Aim of the task ->
Copy the listing exactly, images excluded.

Exercise data ->
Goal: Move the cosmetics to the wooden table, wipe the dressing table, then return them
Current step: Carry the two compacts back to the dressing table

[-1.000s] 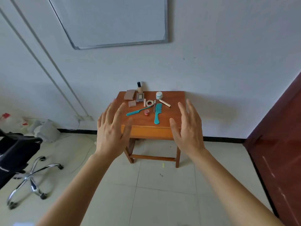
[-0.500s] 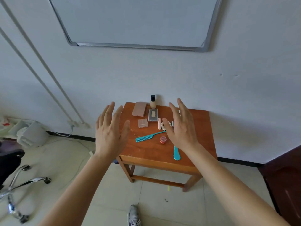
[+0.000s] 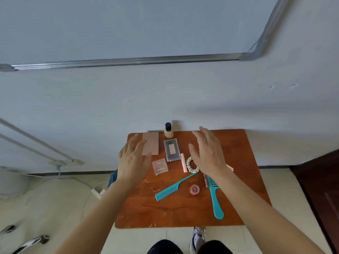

Solution ->
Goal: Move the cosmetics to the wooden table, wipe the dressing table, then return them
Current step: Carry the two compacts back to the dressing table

[-1.000s] 
[-0.500s] 
[+0.000s] 

Work on this exercise has been completed.